I’m not sure where the file size issue lies. Clearly with a large part of it in the latest file is materials. The file size could be smaller if like components were instances of the same definition instead of each being it’s own definition. I don’t know if that’s something the user can control or if it’s just the way the software is.

Must be something to do with my machine/setup. I’ve now had this file in three different versions, all in increasingly reduced size but exactly the same thing happens each time. There’s a conflict somewhere and the computer just goes into a demented loop. Great for someone with a thing for beachballs!

20

Simon, in SketchUp->Preferences->General have you checked the box for “Automatically check models for problems”? I have that checked for exactly this reason - it finds a whole bunch of faces with defective plane equations. After that fixup the model loads ok on my Mac with only an acceptable amount of beachballing. It is still sluggish due to the amount of geometry, but otherwise ok.

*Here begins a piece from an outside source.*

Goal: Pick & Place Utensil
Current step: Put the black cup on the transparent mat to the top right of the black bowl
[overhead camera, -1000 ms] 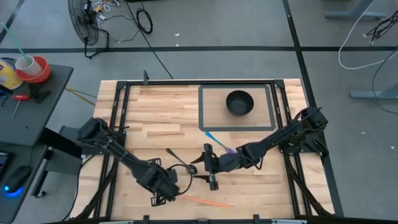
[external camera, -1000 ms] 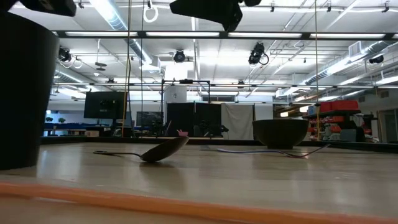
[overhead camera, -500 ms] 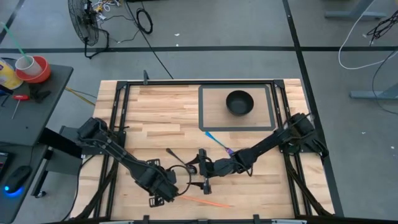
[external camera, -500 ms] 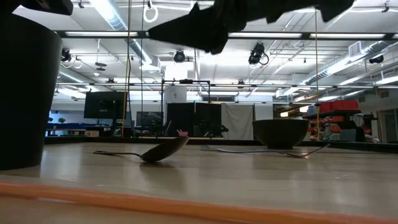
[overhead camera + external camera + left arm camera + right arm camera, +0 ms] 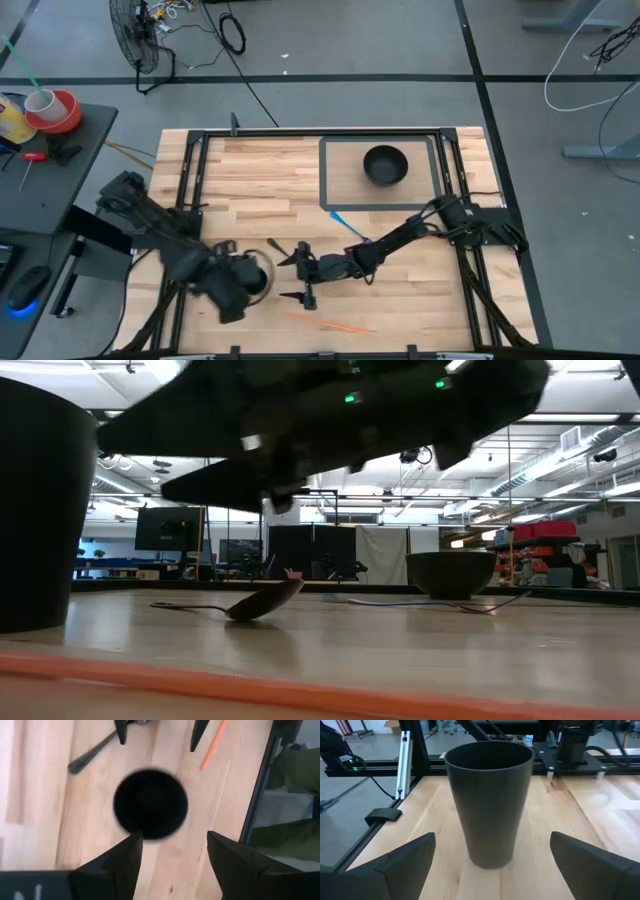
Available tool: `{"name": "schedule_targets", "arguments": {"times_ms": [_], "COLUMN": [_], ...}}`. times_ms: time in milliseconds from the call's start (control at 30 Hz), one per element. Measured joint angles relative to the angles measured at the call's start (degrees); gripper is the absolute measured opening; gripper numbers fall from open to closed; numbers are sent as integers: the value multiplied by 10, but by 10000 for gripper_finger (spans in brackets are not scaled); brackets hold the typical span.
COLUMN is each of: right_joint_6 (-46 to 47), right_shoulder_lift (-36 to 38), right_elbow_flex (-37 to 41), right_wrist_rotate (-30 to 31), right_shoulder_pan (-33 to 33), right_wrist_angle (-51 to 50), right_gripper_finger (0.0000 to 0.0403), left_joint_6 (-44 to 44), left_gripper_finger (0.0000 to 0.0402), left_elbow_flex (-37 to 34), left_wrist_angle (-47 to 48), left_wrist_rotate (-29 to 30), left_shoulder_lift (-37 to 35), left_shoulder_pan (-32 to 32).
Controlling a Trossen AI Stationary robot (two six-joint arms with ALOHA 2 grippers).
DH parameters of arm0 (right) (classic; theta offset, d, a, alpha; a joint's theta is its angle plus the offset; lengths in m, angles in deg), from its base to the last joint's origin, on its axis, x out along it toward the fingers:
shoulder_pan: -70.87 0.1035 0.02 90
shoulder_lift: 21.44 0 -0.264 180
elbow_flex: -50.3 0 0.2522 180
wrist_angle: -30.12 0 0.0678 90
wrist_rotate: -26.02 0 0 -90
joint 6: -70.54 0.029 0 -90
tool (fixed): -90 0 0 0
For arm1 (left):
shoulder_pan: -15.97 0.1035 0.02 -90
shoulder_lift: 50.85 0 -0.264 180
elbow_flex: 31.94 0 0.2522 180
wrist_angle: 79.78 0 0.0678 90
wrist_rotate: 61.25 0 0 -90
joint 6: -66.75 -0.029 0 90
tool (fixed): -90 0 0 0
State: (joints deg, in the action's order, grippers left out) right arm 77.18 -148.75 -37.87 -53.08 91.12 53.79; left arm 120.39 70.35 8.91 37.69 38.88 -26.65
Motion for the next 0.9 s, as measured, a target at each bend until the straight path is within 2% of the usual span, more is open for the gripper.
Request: {"name": "schedule_targets", "arguments": {"times_ms": [267,467,600,900], "right_joint_6": [-17,-45,-53,-55], "right_shoulder_lift": [-33,-34,-34,-64], "right_elbow_flex": [-41,-41,-41,-41], "right_wrist_rotate": [-5,-28,-58,-69], "right_shoulder_pan": [-19,-24,-24,-28], "right_wrist_angle": [0,0,-8,37], "right_gripper_finger": [398,398,398,398], "left_joint_6": [166,252,295,297], "left_gripper_finger": [224,211,203,197], "left_elbow_flex": [0,-15,-55,-145], "left_wrist_angle": [42,45,38,-52], "left_wrist_rotate": [100,185,191,194], "left_shoulder_lift": [-21,-15,-14,-14], "left_shoulder_pan": [-139,-203,-223,-226]}}
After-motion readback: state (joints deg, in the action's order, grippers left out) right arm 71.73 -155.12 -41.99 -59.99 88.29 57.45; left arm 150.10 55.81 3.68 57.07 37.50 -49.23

Steve, I do have that checked but no problems ever get reported. Here are my settings:

51

That’s interesting, Steve.

FWIW, it opens in SketchUp Shop and performs for me quite nicely, too.
tekla

@DaveR I presume that’s on your Windows computer? I speculate that the performance difference is due to newer CPU and GPU hardware. Otherwise I can’t see why a model would perform so differently on Windows vs macOS…

@simoncbevans I wonder if the “Automatically fix problems…” setting affects this. I don’t have that one checked because I like to control whether and when the fixes are applied.